Oh well, next week is a new week. I lost another pound so that's what matters I suppose. Keep pushing forward!
WEEK ELEVEN
Sunday 5.8:
Breakfast: Blueberry Muffin Mug Cake
Snack: Chips & Salsa
Lunch: Scrambled Eggs w/Cheese
Dinner: Banana Cream F1 Pie
Snack: Balanced Break + 1 thin mint
Calories Consumed: 1142 / Calories Burned: 1266 / 124 calorie deficit
Monday 5.9:
Breakfast: Cafe Latte Shake
Snack: Cracker Barrel Cheese
Lunch: Mint Chocolate Chip F1 pie
Snack: Balanced Break
Dinner: Sweet Garlic Chicken w/Brown Rice
Dessert: Baby twist on a cone
Calories Consumed: 1250 / Calories Burned: 8155 / 6905 calorie deficit
Tuesday 5.10:
Breakfast: Cafe Latte Shake & Fresh Strawberries
Snack: Cracker Barrel Cheese
Lunch: Banana Cream F1 Pie
Snack: Balanced Break
Dinner: Turkey/Spinach/Swiss Wrap & Bagel chips
Dessert: Baby twist on a cone
Calories Consumed: 1351 / Calories Burned: 7930 / 6759 calorie deficit
Wednesday 5.11:
Breakfast: Cafe Latte Shake & Fresh Strawberries
Lunch: Mint Chocolate Chip F1 Pie
Snack: String Cheese & Balanced Break
Dinner: Breaded cod w/sweet potato & asparagus
Snack: Chips & Salsa + Lemon Meringue Yogurt
Calories Consumed: 1382 / Calories Burned: 1963 / 581 calorie deficit
Thursday 5.12:
Breakfast: Cafe Latte Shake & Fresh Strawberries
Snack: Balanced Break
Lunch: Minto Chocolate Chip F1 Pie
Snack: String Cheese
Dinner: Greek Turkey Burger w/Baked Potato Salad & Baked Beans
Calories Consumed: 1337 / Calories Burned: 2076 / 739 calorie deficit
Friday 5.13:
Breakfast: Chocolate Mug Cake
Snack: Balanced Break
Lunch: Cafe Latte Shake
Snack: Peanut butter & banana on a sandwich thin
Dinner: Slow Cooker Pepperoni & Chicken
Calories Consumed: 1132 / Calories Burned: 1645 / 503 calorie deficit
Saturday 5.14:
Breakfast: Skipped it...I suck
Lunch: Grilled chicken & spinach wrap w/fries
Dinner: Blackout cupcake.
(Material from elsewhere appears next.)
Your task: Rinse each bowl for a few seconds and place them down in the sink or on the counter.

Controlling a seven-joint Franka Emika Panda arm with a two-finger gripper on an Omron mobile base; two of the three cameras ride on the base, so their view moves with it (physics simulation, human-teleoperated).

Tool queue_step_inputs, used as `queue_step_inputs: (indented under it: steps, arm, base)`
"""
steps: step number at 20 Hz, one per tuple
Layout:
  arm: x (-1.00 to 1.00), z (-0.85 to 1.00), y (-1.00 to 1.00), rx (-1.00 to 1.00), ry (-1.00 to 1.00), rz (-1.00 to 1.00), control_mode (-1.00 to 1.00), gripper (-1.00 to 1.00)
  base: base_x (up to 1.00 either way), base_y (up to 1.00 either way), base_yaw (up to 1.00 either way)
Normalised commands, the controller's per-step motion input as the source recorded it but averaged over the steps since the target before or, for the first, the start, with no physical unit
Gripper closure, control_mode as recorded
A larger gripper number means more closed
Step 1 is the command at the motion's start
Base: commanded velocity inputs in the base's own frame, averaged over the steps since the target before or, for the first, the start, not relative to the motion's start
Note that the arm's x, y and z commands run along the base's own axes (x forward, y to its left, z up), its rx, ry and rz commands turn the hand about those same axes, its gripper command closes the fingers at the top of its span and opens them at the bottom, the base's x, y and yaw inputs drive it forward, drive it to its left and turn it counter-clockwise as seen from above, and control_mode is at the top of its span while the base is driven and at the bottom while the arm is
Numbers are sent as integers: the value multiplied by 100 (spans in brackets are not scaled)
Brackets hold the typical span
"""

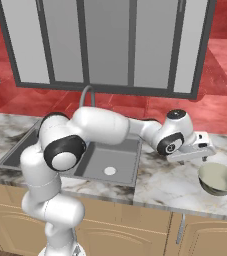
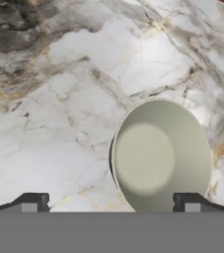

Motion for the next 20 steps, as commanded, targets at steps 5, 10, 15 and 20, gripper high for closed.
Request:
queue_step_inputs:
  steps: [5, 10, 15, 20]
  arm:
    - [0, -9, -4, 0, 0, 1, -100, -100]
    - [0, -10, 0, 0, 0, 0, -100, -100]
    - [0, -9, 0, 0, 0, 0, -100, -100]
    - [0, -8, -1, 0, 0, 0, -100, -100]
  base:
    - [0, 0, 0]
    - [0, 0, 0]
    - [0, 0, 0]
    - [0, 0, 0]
I suck even more
Calories Consumed: 826 / Calories Burned: 1952 / 1126 calorie deficit
So I was doing fairly well right up until the weekend...then it just didn't happen. Well, I still took my tablets...I just didn't have shakes/cakes/etc. I think it is because I seldom have a weekend routine. I don't set an alarm most of the time so I get up when I want, then I start doing something and realize "oh hey, I should probably eat" eventually (usually long after the point where fitting in three meals is possible).